Decide in N.Y. Trump Fraud Civil Case Refuses to Recuse


This motion, familiarity with which the Courtroom assumes, arises out of a years-long investigation that plaintiff, the Workplace of the Lawyer Normal of the State of New York (“OAG”), performed into sure enterprise practices that defendants engaged in from 2011 by 2021. OAG alleged that the person and entity defendants dedicated repeated and chronic fraud by making ready, certifying, and submitting to lenders and insurers false and deceptive monetary statements, thereby violating New York Govt Regulation § 63(12).

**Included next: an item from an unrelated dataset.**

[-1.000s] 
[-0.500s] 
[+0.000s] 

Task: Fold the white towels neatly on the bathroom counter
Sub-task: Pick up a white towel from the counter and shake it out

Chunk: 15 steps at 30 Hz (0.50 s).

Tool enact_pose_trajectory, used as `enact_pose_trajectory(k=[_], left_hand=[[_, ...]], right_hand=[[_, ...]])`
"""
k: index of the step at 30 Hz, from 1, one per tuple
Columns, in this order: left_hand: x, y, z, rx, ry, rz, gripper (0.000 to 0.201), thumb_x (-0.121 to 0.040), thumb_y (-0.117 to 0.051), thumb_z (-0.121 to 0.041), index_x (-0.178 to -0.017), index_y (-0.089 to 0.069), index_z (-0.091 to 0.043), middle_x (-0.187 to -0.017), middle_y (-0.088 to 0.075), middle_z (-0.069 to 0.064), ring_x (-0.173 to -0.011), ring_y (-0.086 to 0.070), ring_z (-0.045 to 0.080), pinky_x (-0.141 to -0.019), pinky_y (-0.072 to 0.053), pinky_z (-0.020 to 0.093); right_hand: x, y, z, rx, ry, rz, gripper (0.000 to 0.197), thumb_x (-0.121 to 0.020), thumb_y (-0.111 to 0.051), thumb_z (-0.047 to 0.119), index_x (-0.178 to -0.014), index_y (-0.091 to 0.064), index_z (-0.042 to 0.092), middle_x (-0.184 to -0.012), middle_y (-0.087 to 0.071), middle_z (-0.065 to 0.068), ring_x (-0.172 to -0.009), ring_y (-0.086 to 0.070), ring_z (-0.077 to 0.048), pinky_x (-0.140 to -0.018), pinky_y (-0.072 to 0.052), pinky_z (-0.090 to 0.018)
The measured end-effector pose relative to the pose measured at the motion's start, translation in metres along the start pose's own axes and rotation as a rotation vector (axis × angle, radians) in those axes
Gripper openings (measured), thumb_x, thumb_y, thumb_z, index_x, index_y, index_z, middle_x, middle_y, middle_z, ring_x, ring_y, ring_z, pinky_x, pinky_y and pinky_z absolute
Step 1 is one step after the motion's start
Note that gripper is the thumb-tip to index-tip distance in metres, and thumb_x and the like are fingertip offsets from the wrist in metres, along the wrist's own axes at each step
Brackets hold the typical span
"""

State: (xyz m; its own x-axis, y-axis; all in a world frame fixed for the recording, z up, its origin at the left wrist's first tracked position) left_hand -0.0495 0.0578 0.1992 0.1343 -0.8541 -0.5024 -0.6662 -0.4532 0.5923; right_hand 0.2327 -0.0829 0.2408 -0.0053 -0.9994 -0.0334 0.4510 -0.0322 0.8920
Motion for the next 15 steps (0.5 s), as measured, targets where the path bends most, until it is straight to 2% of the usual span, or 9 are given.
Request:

In a Determination and Order dated September 26, 2023, this Courtroom granted plaintiff abstract judgment solely on legal responsibility and solely on the primary reason for motion.

On February 16, 2024, following a three-month trial, this Courtroom issued a Determination and Order After Non-Jury Trial discovering defendants liable on the remaining six causes of motion. The Courtroom ordered sure injunctive aid, together with the continuation of the Hon. Barbara Jones (ret.) as an Impartial Monitor of the Trump Group, which obligates the Courtroom to keep up jurisdiction over this motion regardless of the trial’s conclusion.

On Might 8, 2024, NBC New York reported that Adam Leitman Bailey, Esq., a lawyer with no connection to this case, boasted that a number of weeks earlier than I issued the Determination and Order After Non-Jury Trial, he “approached the choose presiding over Donald Trump’s civil fraud case to supply unsolicited recommendation in regards to the legislation at situation within the case.”

On July 11, 2024, this Courtroom so-ordered, partly, defendants’ subpoena to Bailey, directing him to reveal any paperwork or communications in his possession that contain, focus on, or in any approach check with this motion.

Defendants now transfer, pursuant to 22 New York Administrative Code § 100.3(E)(1), for me to recuse myself, or, within the various, for an evidentiary listening to earlier than one other justice on the communications and their potential influence on the Courtroom’s choice.

The Unsolicited Ex-Parte Communication

Someday in or about February of this 12 months, a number of weeks earlier than I issued the Put up-Trial Determination and Order, on the finish of the enterprise day, I left my robing room within the courthouse at 60 Centre Avenue and rode an elevator all the way down to the primary ground. There, on the outskirts of the well-known rotunda, Bailey accosted and began haranguing me about Govt Regulation § 63(12). He didn’t relay any alleged info.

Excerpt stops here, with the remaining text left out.